国際シンボルマークについてのQ&Aが、YouTubeで公開されていますので参考にして下さい。

適正な使用をしないとトラブルのもとになります。

◆例えば障害者用駐車エリアでの出来事です。マークが何も貼っていない自家用車が駐車しているのを見かけて、「健常者」が止めていると思い、ドライバーにここへ停めないように注意したところ、この方は内部障害がある身体障害者なので、駐車する権利があり言い争いになった。
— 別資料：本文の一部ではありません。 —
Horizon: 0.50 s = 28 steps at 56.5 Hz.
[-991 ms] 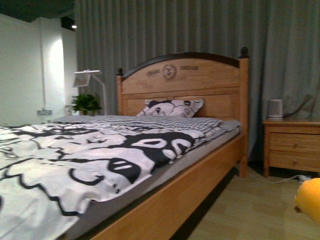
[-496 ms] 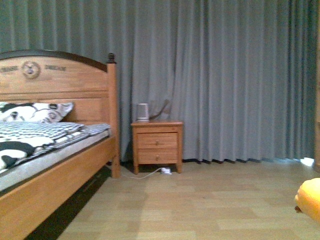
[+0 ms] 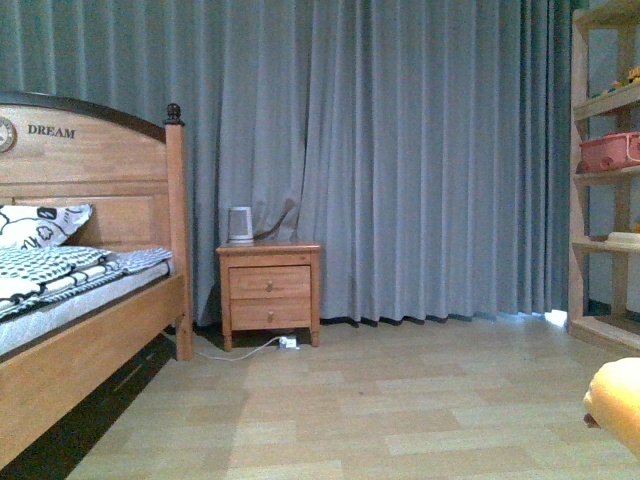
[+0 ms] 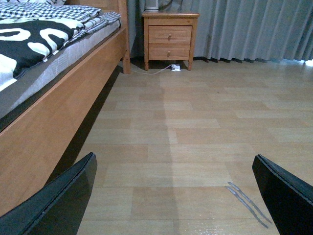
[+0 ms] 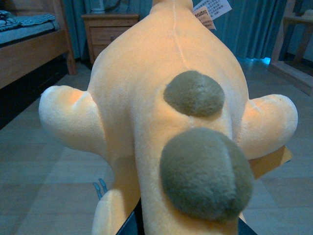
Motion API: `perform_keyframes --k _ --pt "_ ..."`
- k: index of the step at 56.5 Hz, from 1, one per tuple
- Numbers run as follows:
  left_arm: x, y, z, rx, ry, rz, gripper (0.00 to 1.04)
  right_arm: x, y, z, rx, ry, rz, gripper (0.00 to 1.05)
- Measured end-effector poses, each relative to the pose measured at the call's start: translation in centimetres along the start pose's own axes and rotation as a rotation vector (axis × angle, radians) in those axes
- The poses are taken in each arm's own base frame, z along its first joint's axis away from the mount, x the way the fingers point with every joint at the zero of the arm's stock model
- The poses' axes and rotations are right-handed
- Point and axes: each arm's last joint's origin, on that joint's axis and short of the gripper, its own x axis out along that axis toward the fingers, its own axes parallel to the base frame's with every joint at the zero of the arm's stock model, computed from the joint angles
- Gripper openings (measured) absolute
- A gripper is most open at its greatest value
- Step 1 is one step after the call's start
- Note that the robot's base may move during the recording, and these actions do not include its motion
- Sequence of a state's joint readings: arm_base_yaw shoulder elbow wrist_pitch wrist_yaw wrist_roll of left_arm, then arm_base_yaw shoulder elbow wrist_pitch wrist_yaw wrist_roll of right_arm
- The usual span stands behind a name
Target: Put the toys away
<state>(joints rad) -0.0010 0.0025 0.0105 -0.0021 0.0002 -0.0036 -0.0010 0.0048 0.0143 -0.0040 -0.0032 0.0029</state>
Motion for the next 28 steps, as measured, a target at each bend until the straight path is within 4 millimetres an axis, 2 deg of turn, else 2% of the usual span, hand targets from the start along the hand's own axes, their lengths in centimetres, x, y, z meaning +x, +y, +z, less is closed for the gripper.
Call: perform_keyframes --k 28 --pt "0.00 0.00 0.00 0.000 0.000 0.000 0.98 0.00 0.00 0.00 0.000 0.000 -0.001 0.07"
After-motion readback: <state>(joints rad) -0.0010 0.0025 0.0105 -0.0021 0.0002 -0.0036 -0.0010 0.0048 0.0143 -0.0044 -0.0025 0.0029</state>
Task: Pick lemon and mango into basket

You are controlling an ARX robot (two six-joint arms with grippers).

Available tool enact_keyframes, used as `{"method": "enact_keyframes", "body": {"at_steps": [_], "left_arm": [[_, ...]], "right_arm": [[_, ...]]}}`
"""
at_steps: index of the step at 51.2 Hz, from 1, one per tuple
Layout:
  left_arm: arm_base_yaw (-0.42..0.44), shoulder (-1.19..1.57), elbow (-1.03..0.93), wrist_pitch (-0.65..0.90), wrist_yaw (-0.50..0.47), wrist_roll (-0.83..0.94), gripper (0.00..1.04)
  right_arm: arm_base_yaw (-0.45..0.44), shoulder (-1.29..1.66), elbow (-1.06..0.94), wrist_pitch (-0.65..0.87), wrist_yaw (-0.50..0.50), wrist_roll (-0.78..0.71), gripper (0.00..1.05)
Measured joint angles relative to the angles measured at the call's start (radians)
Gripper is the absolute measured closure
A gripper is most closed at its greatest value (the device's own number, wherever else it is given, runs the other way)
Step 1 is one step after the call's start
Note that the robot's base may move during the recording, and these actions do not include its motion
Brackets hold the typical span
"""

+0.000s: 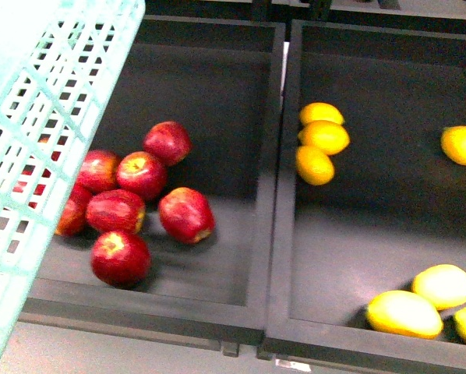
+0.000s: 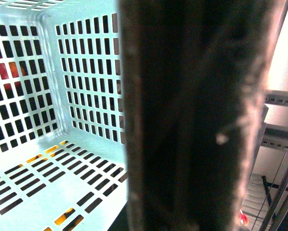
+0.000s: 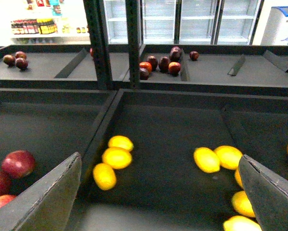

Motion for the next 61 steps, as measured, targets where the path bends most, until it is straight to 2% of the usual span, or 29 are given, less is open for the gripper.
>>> {"method": "enact_keyframes", "body": {"at_steps": [32,34,36,39,41,44,52,61], "left_arm": [[0.007,0.000,-0.001,0.000,-0.027,0.022,1.00],[0.011,0.020,0.027,-0.068,0.033,0.068,1.00],[0.008,0.077,0.111,-0.242,0.113,0.194,1.00],[-0.022,0.151,0.181,-0.367,0.163,0.422,1.00],[-0.055,0.194,0.190,-0.368,0.166,0.558,1.00],[-0.087,0.241,0.197,-0.349,0.139,0.642,1.00],[-0.170,0.390,0.264,-0.241,0.064,0.723,1.00],[-0.314,0.606,0.406,-0.151,0.140,0.661,1.00]], "right_arm": [[-0.001,0.000,0.000,0.000,-0.006,-0.001,0.09],[-0.001,0.000,0.000,0.000,-0.004,0.000,0.09],[-0.001,0.000,0.000,0.000,-0.003,-0.001,0.09],[-0.001,0.000,0.000,0.000,-0.003,-0.001,0.09],[-0.001,0.000,0.000,0.000,-0.004,0.000,0.09],[-0.001,0.000,0.000,0.000,-0.003,0.000,0.09],[-0.001,0.000,0.000,0.000,0.000,0.000,0.09],[-0.001,0.000,0.000,0.000,0.000,0.000,0.09]]}}
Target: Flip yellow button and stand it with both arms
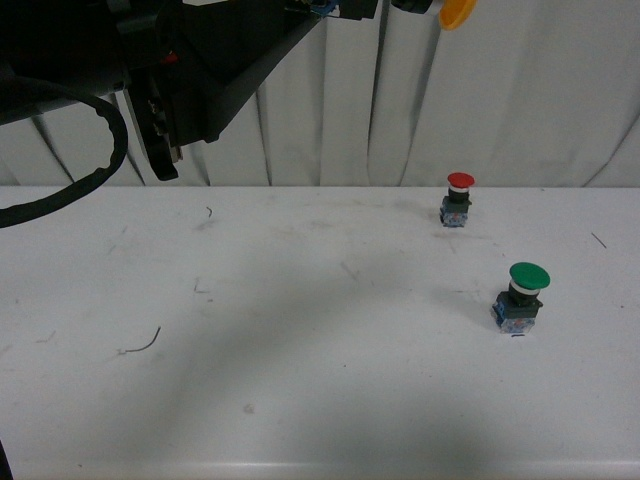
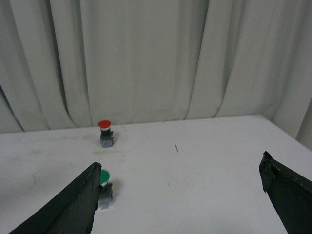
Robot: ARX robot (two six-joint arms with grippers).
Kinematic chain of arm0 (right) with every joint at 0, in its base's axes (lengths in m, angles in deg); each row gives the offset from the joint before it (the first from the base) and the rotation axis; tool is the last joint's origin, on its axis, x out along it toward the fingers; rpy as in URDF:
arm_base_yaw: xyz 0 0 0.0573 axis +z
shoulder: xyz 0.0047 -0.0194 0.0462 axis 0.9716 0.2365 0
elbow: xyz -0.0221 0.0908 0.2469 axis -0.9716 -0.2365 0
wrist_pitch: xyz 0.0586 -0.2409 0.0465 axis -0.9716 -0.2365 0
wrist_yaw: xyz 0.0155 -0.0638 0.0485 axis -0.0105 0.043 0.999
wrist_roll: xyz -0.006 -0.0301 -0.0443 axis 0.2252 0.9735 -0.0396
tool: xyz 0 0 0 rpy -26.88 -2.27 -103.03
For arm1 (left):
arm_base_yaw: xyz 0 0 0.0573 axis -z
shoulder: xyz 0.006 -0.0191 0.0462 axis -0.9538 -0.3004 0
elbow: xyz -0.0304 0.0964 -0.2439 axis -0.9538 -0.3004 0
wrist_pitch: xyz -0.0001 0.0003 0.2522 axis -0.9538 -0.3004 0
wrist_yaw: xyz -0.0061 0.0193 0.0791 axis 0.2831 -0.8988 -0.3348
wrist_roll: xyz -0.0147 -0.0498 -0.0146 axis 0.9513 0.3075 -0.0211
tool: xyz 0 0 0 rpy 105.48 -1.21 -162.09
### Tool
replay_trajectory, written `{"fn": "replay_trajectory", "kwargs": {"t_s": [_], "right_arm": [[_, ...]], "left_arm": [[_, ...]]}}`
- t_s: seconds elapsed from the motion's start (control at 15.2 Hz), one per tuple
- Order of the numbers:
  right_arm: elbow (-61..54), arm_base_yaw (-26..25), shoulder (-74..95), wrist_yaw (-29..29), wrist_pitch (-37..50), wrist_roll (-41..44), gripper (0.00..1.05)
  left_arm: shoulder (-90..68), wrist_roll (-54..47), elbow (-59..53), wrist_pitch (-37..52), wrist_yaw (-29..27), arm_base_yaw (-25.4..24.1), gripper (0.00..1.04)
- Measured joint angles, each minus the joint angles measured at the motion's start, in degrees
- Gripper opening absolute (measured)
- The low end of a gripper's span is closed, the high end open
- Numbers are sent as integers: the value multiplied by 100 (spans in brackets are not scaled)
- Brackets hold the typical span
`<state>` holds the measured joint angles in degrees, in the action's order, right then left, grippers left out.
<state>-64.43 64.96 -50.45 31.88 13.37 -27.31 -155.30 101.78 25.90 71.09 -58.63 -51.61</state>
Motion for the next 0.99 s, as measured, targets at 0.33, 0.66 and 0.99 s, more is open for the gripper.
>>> {"fn": "replay_trajectory", "kwargs": {"t_s": [0.33, 0.66, 0.99], "right_arm": [[2310, -146, 5427, 527, 3853, -42, 98], [3501, 463, 6649, 1707, 4664, -1478, 98], [2662, 861, 7348, 3816, 5429, -5407, 98]], "left_arm": [[-48, -85, 33, -87, -50, 2, 35], [-59, -122, 118, -216, -66, -13, 35], [-107, -129, 192, -291, -74, -11, 35]]}}
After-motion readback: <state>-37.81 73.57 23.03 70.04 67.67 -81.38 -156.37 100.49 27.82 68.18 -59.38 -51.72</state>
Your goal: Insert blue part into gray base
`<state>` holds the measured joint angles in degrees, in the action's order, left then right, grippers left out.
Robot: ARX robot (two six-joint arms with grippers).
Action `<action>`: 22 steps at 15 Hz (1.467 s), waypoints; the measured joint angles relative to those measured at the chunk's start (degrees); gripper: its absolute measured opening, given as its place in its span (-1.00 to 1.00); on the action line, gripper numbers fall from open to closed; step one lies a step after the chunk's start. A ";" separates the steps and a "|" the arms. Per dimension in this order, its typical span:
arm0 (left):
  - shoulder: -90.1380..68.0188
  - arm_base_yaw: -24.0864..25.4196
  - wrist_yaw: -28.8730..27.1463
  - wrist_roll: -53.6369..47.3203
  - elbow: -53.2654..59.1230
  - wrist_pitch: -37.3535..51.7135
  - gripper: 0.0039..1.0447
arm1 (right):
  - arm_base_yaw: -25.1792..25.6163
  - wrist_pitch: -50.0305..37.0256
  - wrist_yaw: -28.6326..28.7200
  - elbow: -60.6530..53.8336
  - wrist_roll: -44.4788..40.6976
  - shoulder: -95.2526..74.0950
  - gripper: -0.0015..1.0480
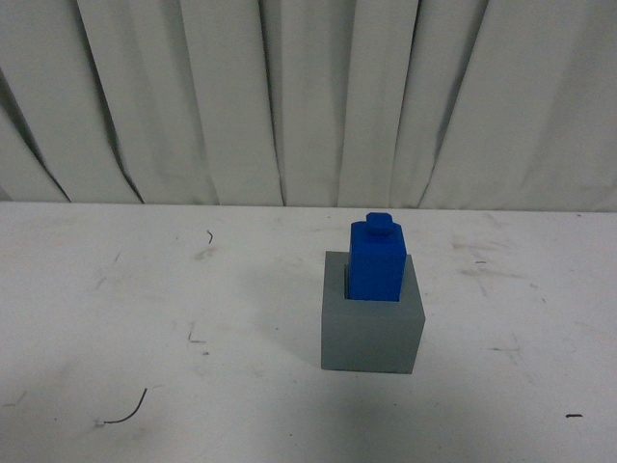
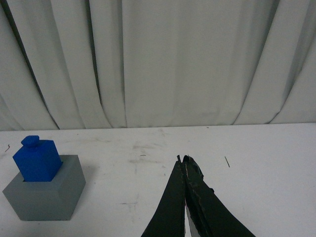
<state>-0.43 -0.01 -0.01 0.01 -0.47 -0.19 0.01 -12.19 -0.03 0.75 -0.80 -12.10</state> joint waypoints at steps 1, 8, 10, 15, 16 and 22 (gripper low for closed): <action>0.00 0.00 0.00 -0.02 0.00 0.00 0.88 | 0.00 0.87 0.00 0.00 0.00 0.85 -0.96; 0.00 0.00 -0.02 0.00 0.00 0.00 0.88 | 0.00 12.31 0.00 0.04 0.02 11.89 -0.96; 0.00 0.00 0.00 -0.02 0.00 0.02 0.88 | 0.00 12.39 0.00 0.04 0.00 11.89 -0.55; 0.00 0.00 0.00 0.00 0.00 0.02 0.88 | 0.00 12.39 0.00 0.04 0.00 11.89 0.78; 0.00 0.00 0.00 0.00 0.00 0.02 0.88 | 0.00 12.39 0.00 0.04 0.15 11.89 0.91; 0.00 0.00 0.00 -0.02 0.00 0.02 0.88 | 0.00 12.39 0.00 0.04 0.15 11.89 0.88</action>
<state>-0.43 -0.01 -0.01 -0.01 -0.47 -0.16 0.01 0.21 -0.03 0.80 -0.64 -0.21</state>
自立支援などをきちんと受けている障害者ほど、マークについての教育を受けており、障害がある方で車いすマークをつけている人はあまりいません。

◆クローバーマークが貼ってある自動車が事故を起こした報道をみて、身体障碍者に対する批判がネットを中心に炎上したが、この事故を起こしたドライバーは、マークを貼る条件を満たしていない方であったことが後に判明し、身障ドライバーに対する無用な差別を助長した。

東京オリンピックパラリンピックを控え、多くの海外客、選手などが来訪し、世界中のメディアが日本に興味を持って様々な報道を行う時期でもあります。

私たちは、マークの適正使用を広く社会に発信し、世界に誇れる自動車交通のバリアフリーを目指しています。